By Secretary Henry M. Paulson, Jr.
The New York Times
November 18, 2008

We are going through a financial crisis more severe and unpredictable than any in our lifetimes (assuming you don’t count the fact that it was CAUSED in large part by our own neglect) . We have seen the failures, or the equivalent of failures, of Bear Stearns, IndyMac, Lehman Brothers, Washington Mutual, Wachovia, Fannie Mae, Freddie Mac and the American International Group. Each of these failures would be tremendously consequential in its own right. But we faced them in succession, as our financial system seized up and severely damaged the economy.

By September, the government faced a systemwide crisis. After months of making the most of the authority we already had, we asked Congress for a comprehensive rescue package (with no strings attached no oversight and no review a request so ridiculous it scared the Heck out of financial markets) so we could stabilize our financial system and minimize further damage to our economy.

By the time the legislation had passed on Oct. 3, (and after our request itself scared the beejeebers out of markets…) the global market crisis was so broad and so severe that we needed to move quickly and take powerful steps to stabilize our financial system and to get credit flowing again.

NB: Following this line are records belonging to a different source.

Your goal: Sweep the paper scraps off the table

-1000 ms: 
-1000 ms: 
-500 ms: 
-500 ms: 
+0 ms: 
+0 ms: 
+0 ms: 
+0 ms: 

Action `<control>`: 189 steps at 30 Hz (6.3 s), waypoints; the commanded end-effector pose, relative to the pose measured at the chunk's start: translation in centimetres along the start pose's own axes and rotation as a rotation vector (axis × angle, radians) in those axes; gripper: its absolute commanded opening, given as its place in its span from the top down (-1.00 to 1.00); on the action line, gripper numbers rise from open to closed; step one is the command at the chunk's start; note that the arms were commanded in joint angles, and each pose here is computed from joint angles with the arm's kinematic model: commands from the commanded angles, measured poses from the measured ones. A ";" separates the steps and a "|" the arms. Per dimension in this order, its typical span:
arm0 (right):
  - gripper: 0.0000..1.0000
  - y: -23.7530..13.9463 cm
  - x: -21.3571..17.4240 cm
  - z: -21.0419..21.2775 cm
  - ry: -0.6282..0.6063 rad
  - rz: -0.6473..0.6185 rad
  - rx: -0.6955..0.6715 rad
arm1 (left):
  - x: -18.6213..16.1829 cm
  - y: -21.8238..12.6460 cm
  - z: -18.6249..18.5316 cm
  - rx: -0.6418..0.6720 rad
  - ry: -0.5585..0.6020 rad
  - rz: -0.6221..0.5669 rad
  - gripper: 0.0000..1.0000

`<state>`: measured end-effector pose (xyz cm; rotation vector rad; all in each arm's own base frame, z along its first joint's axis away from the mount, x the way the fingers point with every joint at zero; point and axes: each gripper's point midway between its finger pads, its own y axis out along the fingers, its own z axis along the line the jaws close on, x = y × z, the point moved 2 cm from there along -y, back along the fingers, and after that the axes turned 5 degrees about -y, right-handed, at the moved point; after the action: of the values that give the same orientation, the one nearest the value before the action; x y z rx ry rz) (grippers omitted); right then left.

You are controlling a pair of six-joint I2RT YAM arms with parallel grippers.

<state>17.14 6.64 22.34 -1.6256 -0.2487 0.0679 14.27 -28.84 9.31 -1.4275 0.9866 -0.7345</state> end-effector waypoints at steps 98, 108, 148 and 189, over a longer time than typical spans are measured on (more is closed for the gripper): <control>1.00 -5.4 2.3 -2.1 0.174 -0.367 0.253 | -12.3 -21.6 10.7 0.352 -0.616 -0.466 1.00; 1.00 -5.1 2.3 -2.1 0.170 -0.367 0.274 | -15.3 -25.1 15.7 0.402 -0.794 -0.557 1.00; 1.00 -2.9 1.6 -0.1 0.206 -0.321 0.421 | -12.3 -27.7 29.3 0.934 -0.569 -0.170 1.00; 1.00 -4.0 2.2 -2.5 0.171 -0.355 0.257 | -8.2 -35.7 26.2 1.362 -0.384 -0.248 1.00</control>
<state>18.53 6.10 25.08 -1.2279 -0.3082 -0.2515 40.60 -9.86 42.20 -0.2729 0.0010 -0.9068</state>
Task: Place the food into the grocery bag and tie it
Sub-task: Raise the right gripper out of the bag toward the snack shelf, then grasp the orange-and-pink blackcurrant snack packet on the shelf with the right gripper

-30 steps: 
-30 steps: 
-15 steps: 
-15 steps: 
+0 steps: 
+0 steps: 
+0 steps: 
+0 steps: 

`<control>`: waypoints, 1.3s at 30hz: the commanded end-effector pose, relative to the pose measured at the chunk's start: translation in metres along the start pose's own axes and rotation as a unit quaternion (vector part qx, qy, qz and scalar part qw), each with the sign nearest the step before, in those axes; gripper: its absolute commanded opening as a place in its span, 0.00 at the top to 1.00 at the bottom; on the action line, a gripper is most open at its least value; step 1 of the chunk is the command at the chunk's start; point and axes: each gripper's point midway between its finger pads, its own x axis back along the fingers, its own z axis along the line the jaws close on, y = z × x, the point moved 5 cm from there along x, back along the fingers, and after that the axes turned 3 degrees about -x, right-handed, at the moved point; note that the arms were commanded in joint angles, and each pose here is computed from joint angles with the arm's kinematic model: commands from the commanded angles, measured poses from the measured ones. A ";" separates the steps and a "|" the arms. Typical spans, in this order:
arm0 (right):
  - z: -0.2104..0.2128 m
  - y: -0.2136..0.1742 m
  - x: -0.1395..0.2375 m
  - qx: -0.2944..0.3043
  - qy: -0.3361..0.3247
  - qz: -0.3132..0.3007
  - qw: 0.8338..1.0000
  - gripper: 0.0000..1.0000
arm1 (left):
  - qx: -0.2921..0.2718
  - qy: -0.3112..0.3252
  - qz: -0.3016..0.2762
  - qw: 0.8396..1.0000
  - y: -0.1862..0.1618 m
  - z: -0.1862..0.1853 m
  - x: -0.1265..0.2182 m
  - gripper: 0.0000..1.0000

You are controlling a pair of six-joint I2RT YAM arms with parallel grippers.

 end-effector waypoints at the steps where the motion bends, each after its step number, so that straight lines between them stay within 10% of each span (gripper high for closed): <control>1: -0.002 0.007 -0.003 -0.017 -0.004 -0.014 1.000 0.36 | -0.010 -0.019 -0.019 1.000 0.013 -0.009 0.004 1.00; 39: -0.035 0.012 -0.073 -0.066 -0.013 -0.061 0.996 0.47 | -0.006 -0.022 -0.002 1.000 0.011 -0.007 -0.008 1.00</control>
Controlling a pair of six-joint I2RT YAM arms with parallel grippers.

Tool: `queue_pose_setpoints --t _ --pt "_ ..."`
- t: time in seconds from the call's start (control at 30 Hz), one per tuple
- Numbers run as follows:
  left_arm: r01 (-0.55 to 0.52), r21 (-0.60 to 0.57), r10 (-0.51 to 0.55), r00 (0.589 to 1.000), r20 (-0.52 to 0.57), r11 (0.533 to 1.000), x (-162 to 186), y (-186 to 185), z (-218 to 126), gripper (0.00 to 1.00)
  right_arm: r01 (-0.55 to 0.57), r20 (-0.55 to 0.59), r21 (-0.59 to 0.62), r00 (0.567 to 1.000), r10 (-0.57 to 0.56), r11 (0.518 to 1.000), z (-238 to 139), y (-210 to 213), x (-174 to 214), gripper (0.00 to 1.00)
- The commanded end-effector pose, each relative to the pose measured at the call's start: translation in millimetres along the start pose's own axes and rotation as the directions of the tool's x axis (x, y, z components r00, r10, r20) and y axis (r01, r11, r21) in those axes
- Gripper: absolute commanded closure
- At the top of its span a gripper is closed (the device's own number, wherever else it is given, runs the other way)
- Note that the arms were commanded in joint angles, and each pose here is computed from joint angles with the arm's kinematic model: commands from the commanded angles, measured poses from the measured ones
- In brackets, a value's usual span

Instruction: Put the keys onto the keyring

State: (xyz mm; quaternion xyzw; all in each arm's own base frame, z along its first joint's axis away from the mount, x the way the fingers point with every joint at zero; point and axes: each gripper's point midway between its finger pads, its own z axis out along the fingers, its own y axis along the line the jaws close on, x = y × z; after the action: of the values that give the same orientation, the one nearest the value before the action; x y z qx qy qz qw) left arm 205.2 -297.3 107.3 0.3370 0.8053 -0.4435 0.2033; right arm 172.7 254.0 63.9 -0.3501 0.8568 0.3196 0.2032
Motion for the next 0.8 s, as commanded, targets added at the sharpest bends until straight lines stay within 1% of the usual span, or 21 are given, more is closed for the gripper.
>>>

Our initial intent was to strengthen the banking system by purchasing illiquid mortgages and mortgage-related securities (...after saying that housing was the real problem). But the severity and magnitude of the situation had worsened to such an extent that an asset purchase program would not be effective enough, quickly enough (…well it was far too slow, it was experimental and the wheels were coming off the wagon so we reacted to the news on the ground we had helped to create) . Therefore, exercising the authority granted by Congress in this legislation, we quickly deployed a $250 billion capital injection program (...that we had never before mentioned or endorsed, but that followed on the heels of a plan the Brits seemed to be using with some success), fully anticipating we would follow that with a program for buying troubled assets ( WINK,WINK).

There is no playbook for responding to turmoil we have never faced (..and when it comes to thinking outside the box hey I’m only from Wall Street. If you can’t solve it with more leverage or de-regulation, count ME OUT!). We adjusted our strategy to reflect the facts of a severe market crisis, always keeping focused on our goal: to stabilize a financial system (.. or housing?) that is integral to the everyday lives of all Americans. By mid-October, our actions, in combination with the Federal Deposit Insurance Corporation's guarantee of certain debt issued by financial institutions, helped us to accomplish the first major priority, which was to immediately stabilize the financial system. (Thats’ why banks are lending again, the housing market is recovering…oh, wait it isn’t? Geeze, rats…)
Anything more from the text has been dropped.